In this talk, I will describe how the emerging trend of using silicon foundries is changing the nature of exploratory research in photonics. Whereas today’s commercial silicon photonic devices focus mainly on one metric (joules per bit in communication links), research needs are more diverse, and some believe that silicon photonics foundry-built devices must sacrifice performance in exchange for low-cost, large-volume manufacturing.
In our work, we often combine certain types of foundry manufacturing with device designs which recognize the plusses and minuses of this approach, and have been able to demonstrate record performance in different types of devices (typical size 0.01 mm^2 in each case):
i) Filter with 100 dB on-off contrast and less than 3 dB insertion loss, and 10x tunable bandwidth (electrical control)

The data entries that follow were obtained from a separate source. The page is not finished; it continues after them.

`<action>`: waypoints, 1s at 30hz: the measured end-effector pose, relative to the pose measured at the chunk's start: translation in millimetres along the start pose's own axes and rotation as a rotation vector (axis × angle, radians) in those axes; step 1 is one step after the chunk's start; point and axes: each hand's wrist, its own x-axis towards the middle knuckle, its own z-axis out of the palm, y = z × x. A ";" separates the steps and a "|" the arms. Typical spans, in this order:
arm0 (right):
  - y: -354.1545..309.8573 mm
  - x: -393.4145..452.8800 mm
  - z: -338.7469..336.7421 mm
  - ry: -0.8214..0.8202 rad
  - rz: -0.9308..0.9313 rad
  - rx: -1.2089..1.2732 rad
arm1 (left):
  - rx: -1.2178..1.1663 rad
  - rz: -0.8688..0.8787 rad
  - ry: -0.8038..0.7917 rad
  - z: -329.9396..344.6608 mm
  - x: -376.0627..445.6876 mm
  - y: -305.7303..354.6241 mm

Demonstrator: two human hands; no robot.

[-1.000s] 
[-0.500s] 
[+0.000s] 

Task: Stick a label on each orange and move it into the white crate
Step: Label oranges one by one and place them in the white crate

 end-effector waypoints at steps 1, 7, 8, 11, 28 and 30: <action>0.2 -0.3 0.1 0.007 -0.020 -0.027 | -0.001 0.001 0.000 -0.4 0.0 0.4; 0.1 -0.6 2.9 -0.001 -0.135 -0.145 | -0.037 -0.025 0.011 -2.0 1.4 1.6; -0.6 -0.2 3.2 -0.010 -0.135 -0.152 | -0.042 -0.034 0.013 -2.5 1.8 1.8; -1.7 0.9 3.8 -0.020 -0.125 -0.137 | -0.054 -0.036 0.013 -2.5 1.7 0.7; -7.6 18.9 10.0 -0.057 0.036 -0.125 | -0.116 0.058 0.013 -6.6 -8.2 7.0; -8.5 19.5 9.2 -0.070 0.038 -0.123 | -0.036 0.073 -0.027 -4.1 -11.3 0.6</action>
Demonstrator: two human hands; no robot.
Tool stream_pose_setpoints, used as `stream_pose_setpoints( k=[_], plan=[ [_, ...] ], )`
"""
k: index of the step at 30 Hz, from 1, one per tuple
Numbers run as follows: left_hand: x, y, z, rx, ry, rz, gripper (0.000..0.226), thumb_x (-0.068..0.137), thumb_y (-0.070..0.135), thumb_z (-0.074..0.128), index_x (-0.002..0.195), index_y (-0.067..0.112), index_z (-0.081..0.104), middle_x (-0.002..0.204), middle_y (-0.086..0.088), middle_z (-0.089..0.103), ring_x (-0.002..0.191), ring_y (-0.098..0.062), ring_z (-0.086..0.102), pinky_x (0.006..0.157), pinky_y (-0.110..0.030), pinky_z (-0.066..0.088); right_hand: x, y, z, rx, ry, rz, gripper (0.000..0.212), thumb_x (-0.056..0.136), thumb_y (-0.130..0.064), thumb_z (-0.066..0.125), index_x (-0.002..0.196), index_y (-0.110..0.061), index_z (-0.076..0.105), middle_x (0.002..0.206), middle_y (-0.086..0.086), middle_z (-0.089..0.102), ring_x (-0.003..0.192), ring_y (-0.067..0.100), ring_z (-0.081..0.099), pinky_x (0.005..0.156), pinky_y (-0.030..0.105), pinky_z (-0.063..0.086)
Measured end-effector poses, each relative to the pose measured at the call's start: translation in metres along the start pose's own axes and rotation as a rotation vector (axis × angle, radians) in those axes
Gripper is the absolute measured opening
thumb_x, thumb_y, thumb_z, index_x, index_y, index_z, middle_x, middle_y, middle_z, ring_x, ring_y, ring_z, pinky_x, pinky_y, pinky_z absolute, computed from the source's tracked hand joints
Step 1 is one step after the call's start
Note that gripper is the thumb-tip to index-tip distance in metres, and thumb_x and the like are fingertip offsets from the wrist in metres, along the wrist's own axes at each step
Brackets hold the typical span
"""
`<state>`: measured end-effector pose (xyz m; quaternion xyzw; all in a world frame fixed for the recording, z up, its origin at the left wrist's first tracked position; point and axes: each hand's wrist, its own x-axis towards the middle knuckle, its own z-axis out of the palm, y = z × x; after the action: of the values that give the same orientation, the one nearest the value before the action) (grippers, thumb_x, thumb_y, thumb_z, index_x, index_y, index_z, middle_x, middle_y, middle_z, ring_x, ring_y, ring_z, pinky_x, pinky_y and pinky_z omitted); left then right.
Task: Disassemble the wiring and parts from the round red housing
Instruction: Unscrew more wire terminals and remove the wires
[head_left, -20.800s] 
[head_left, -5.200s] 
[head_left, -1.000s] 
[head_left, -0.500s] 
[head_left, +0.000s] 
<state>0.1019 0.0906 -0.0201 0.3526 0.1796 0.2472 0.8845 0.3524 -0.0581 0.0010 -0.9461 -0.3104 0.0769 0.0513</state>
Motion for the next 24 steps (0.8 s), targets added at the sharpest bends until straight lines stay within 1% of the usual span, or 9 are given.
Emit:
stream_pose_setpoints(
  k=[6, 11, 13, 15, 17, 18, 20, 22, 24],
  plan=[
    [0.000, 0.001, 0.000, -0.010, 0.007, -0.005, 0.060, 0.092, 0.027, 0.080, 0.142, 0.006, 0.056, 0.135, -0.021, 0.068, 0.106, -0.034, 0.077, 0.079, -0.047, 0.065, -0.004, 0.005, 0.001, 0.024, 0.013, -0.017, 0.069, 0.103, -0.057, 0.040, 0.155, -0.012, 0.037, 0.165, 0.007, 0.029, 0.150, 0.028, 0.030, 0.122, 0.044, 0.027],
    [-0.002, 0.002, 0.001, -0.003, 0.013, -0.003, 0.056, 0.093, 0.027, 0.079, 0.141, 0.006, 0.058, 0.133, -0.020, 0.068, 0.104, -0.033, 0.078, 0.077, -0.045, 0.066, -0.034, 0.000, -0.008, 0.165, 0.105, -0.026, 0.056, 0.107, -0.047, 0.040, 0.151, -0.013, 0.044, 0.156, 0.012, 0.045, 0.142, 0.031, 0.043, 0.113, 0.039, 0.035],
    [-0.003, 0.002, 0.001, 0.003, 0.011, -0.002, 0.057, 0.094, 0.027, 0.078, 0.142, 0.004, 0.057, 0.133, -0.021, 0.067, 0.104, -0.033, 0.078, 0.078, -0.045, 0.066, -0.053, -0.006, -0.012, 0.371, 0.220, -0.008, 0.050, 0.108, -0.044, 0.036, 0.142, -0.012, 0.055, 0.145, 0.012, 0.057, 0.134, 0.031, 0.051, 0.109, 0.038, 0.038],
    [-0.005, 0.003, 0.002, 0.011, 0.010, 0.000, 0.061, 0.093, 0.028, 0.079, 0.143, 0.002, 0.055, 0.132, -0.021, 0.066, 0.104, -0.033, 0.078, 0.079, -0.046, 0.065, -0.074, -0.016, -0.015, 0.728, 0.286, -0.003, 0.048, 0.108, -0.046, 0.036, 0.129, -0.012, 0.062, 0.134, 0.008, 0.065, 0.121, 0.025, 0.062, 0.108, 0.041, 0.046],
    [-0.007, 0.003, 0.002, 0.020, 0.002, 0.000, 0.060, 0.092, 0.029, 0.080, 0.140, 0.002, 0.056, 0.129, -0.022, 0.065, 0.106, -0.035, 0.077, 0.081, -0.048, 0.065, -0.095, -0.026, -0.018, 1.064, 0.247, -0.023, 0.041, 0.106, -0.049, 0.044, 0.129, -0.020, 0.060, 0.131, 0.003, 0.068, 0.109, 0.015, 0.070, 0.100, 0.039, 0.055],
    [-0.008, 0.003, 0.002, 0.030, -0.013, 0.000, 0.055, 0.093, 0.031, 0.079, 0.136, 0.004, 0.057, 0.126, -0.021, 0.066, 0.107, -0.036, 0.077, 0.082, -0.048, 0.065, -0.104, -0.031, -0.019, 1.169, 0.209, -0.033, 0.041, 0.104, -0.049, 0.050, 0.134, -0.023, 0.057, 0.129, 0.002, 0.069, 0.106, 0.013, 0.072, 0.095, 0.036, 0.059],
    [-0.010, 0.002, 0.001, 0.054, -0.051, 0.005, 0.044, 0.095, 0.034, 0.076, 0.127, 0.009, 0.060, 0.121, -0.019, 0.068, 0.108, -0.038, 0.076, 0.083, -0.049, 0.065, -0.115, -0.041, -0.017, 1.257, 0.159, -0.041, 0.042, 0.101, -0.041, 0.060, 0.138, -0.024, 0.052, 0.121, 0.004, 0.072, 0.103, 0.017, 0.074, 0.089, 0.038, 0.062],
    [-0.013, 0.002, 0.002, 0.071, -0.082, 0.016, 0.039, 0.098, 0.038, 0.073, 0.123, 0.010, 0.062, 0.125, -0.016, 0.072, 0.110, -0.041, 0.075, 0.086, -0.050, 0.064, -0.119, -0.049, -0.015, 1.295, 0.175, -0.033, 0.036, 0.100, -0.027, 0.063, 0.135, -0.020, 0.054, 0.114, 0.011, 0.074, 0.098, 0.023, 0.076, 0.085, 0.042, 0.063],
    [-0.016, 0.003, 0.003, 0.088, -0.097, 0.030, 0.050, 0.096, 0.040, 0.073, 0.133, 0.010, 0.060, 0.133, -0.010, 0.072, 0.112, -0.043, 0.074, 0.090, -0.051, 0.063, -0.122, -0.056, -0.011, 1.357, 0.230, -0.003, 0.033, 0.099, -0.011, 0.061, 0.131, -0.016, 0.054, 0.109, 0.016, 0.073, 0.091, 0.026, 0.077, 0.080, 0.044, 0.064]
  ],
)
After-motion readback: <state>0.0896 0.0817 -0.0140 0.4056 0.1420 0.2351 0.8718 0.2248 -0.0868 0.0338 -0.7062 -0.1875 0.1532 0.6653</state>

ii) Four-wave mixing with only 2.5 mW pump power, and its use for wavelength conversion in an optically-interconnected packet-switched data center
iii) The first heralded single-photon source from silicon. This chip-scale device operates at room temperature; we have now made it electrically tunable and emit a comb of wavelengths.
To explain these, I will also summarize our research on fat-pipe optical switching, coupled microring resonators, infrared camera imaging, light transport statistics, nano-oxidation, and Anderson localization.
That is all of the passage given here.